28 mart doğum günü olan, yæni bugün doğan zamanın makbilesi, dilberi, zamanında beni en çok güldüren bu insanla tanışmamız, görüşmelerimiz her zaman ama her zaman bir sıkışma, bir entrika, bir gariplikle ilerlemiş olsa da, şu an, şu günde bu durumda olduğum için, bu cümleyin bitirirken gülümsüyorum..

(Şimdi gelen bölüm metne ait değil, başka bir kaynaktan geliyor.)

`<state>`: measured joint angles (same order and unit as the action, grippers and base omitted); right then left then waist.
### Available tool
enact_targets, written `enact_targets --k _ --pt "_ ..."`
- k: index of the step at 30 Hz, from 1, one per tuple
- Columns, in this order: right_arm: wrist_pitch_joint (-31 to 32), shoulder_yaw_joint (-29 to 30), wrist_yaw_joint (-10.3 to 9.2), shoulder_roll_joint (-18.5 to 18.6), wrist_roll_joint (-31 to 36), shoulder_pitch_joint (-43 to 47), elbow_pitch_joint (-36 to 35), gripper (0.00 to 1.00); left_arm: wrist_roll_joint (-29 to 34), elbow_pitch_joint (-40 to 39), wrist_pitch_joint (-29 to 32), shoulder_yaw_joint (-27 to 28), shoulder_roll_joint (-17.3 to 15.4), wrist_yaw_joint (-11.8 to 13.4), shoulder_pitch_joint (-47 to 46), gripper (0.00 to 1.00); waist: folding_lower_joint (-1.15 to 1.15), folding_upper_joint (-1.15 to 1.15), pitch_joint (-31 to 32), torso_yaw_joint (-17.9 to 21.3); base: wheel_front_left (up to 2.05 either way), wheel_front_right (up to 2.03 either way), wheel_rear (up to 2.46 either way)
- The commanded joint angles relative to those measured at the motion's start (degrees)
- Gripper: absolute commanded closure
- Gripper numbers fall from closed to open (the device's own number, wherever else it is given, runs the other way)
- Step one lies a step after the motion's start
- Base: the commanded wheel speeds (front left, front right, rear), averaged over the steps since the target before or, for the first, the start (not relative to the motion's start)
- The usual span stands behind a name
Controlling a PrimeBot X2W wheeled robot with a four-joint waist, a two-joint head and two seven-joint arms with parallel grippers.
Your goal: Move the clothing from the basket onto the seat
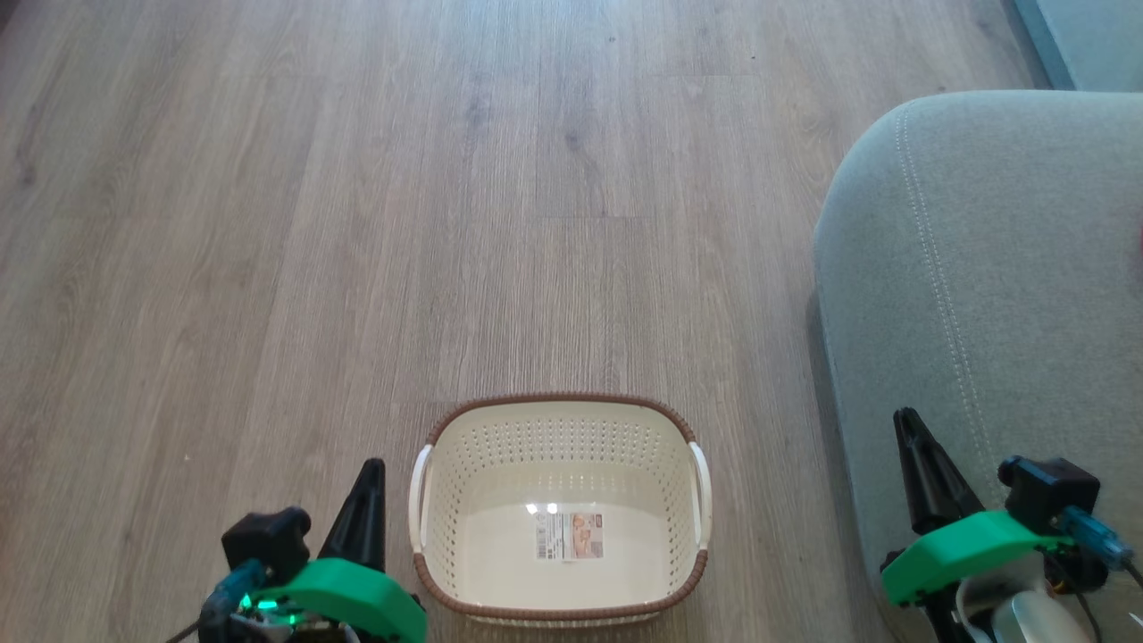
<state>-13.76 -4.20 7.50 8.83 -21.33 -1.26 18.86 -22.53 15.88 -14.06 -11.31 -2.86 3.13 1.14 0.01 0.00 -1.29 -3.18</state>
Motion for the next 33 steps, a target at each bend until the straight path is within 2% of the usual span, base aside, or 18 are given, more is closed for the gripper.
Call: enact_targets --k 1,33 --pt "0.49 0.70 0.00 -0.18 -1.99 -2.18 -1.93 1.00 -1.97 -1.82 0.55 0.73 -0.17 -0.58 -2.50 1.00 0.00 0.00 0.03 0.06 0.00 0.00 0.00" --pt "5.90 3.45 0.00 -1.75 -20.78 -2.93 -2.72 1.00 -21.12 -1.73 5.39 4.60 -0.71 -3.34 -3.83 1.00 0.00 0.00 0.33 0.91 0.00 0.00 0.00"
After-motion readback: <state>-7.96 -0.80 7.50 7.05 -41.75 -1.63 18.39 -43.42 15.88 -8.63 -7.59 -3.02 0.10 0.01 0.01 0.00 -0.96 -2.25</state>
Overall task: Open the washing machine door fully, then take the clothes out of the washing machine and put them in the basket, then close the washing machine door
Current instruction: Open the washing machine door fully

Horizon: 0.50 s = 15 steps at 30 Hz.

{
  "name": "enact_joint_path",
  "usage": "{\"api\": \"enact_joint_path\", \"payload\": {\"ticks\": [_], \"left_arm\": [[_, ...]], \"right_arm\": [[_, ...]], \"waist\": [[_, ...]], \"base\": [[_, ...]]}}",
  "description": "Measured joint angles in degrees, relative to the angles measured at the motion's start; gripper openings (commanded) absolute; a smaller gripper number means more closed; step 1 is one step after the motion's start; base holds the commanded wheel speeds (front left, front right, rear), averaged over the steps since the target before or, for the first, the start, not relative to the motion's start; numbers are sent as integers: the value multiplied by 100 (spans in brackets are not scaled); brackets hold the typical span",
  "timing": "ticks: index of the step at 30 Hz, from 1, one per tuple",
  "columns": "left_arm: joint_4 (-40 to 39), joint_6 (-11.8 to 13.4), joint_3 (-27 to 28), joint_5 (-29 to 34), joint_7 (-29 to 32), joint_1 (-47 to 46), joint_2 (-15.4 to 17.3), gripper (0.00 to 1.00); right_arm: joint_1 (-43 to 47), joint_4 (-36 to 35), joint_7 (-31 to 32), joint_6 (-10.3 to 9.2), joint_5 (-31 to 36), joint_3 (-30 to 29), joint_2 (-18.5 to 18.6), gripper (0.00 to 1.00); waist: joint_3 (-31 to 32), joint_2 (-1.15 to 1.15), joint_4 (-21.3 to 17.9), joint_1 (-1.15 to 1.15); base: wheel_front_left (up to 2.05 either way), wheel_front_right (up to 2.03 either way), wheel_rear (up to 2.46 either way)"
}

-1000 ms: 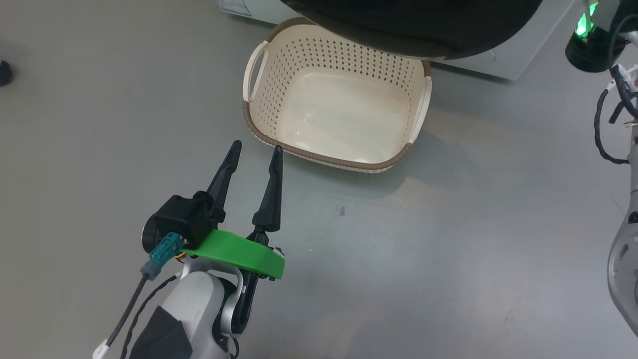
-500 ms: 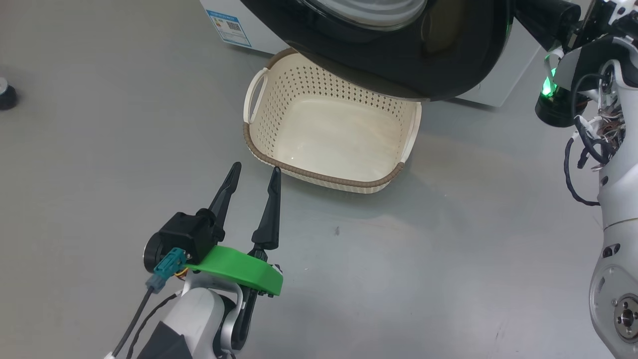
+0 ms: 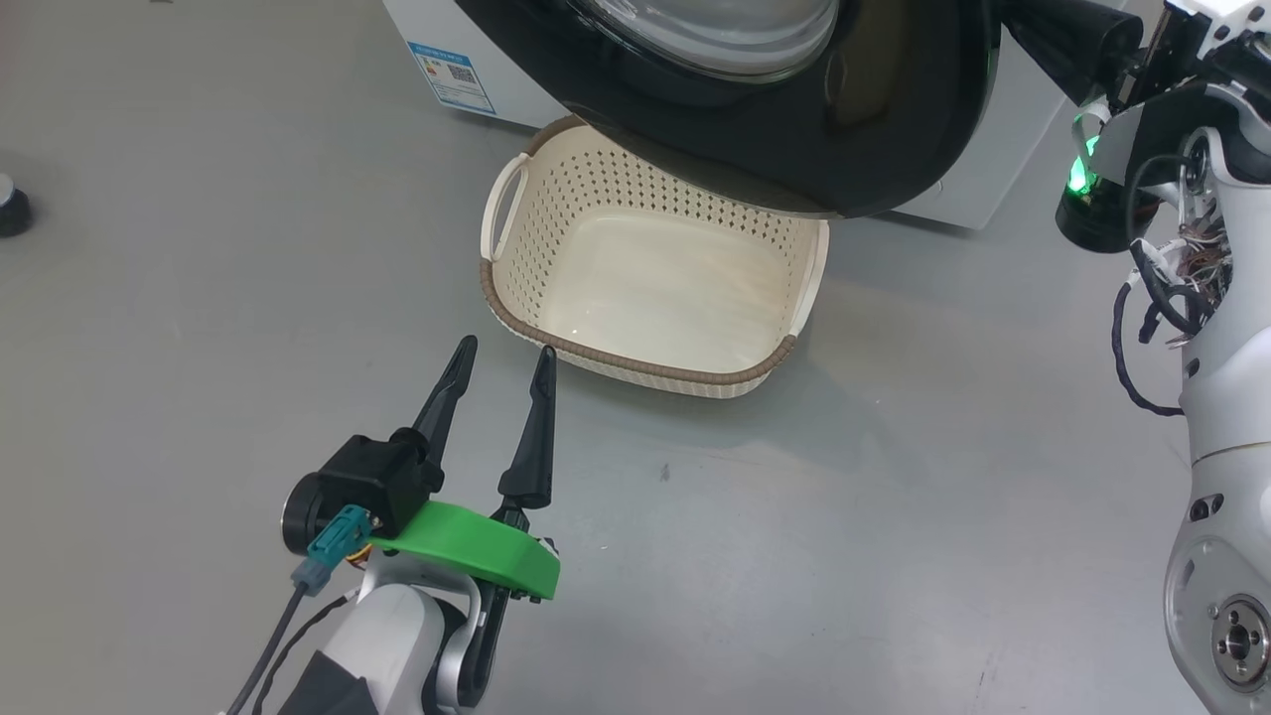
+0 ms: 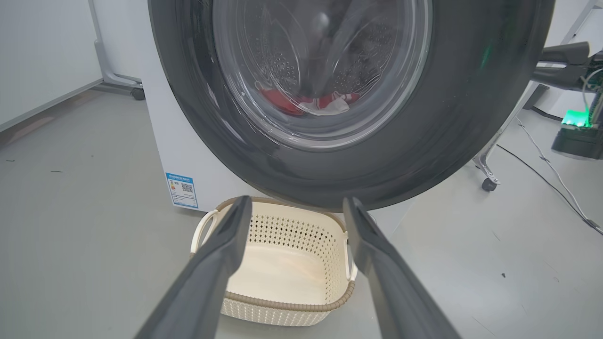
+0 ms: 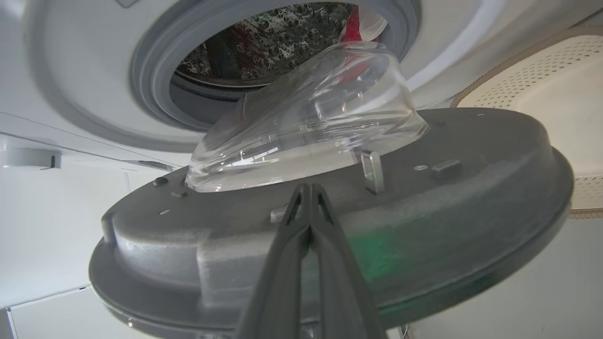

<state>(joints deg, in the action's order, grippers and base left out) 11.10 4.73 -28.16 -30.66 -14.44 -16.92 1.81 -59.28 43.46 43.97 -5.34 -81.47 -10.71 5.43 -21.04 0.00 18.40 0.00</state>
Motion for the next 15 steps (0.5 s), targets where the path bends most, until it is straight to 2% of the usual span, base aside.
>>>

kendisine yine zamanında yakıştırdığım "supergirl" sıfatını hala güvenle ve kararlılıkla koruyor olmasından bu yana iki sene geçti, güçlü oluşuma güç katan görüşleri ve umursamaz tavrıyla, tam anlamıyla bir happy-go-lucky olarak mantığımın sınırlarını zorlayan ve bu şekilde edindiği dayanma gücüne beni imrendiren canım arkadaşım.
"the sky is full of memories" dediğim zaman beni eminim ki en iyi anlayan supergirl olaraktan bizim şu anda çok ama çok iyi bir yere gelebildiğimizi ve artık eskinin çok geride kaldığını anlayarak, amacımızın bundan sonra hep o günleri anarak gülmek aynı zamanda eksik olsa da üzerine yenilerini eklemektir. hep hayatımda olman dileğiyle be!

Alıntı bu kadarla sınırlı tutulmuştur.